The opportunity set may evolve differently for different sectors and different regions, with broader distress likely to come sooner for more vulnerable places like Europe,25 where companies face additional hardships of elevated energy prices, geopolitical shocks, and what appears to be the start of a deep recession.26

Considerations and risks for accessing credit opportunities

Given the complexity and ongoing evolution of the opportunity set, financial advisors who seek to take advantage of stressed and distressed credit opportunities may find it advisable to work with skilled and experienced credit managers. They should also be aware of the variety of strategies—such as bridge financing, specialty finance, and restructuring across public and private markets—that may offer access to this growing opportunity set.

There are also significant risks for financial advisors to consider when investing in any type of credit fund targeting this type of opportunity set. Investors risk permanent capital loss given the nature of providing capital to companies under duress or investing in stressed securities—in restructurings, creditors may receive only some, if any, of their capital back. Financial advisors may attempt to mitigate such risks by selecting managers that have the experience and internal resources required to appropriately respond to such complexities.

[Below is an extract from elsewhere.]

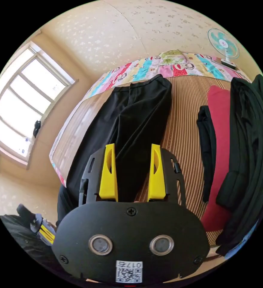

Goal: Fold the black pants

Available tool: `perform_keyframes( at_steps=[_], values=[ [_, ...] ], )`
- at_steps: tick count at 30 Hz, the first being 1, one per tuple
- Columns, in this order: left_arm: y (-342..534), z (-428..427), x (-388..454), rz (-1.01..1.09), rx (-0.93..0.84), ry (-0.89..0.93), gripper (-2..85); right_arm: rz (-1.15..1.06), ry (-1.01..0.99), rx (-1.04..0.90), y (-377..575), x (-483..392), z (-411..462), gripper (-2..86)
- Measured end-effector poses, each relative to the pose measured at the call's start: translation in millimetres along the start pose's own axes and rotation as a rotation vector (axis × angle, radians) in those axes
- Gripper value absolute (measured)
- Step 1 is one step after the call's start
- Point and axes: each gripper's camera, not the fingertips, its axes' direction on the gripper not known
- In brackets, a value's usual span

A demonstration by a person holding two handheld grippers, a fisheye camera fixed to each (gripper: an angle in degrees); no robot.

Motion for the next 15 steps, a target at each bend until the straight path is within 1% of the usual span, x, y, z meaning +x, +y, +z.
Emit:
perform_keyframes(
  at_steps=[1,2,6,9,11,12,13,14,15],
  values=[
    [1,-1,0,-0.003,0.007,0.007,-0.7,0.032,0.078,-0.023,-22,0,19,15.7],
    [5,-5,0,-0.010,0.022,0.022,-0.7,0.056,0.102,-0.044,-39,0,35,15.6],
    [20,-25,-6,-0.013,0.078,0.059,-0.8,0.109,0.107,-0.076,-79,-6,64,13.2],
    [34,-48,-14,-0.012,0.129,0.108,-0.8,0.092,0.253,-0.053,-103,-38,65,4.8],
    [46,-67,-21,-0.031,0.171,0.108,-0.8,-0.075,0.444,0.021,-116,-105,61,2.9],
    [56,-80,-26,-0.054,0.201,0.104,-0.8,-0.126,0.480,0.062,-117,-125,59,2.5],
    [62,-88,-28,-0.066,0.217,0.102,-0.8,-0.218,0.521,0.137,-117,-165,55,1.9],
    [74,-105,-31,-0.085,0.254,0.086,-0.8,-0.284,0.505,0.194,-117,-202,53,1.4],
    [88,-122,-34,-0.107,0.288,0.063,-0.9,-0.307,0.472,0.221,-117,-220,51,1.2]
  ],
)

Additionally, any financial advisor interested in credit opportunities should carefully consider the potential benefits and drawbacks of allocating to different types of investment vehicles. Private credit drawdown funds, for example, have the potential advantage of deploying dry powder over a multiyear investment period. There are fewer legacy assets to contend with in a downturn, and capital can be deployed patiently. However, if the opportunity in stressed and distressed does not appear to the extent or duration that is currently indicated—for example, if the Fed backstops the economy after successfully combatting inflation sooner than anticipated—then a multiyear deployment may be a headwind to returns. As we saw with the COVID-19 credit downturn, dislocations can be short-lived. Conversely, deploying into an evergreen, credit-focused hedge fund that is already fully deployed may mean that capital allocated could be put to work more immediately. Though, fully deployed funds must contend with a legacy portfolio of potentially risky assets, exposing their investors to greater downside if issuers of the fund’s underlying credit securities experience even greater obstacles than originally anticipated—for example, due to a sharper-than-expected economic or sector downturn or higher-than-anticipated default rates.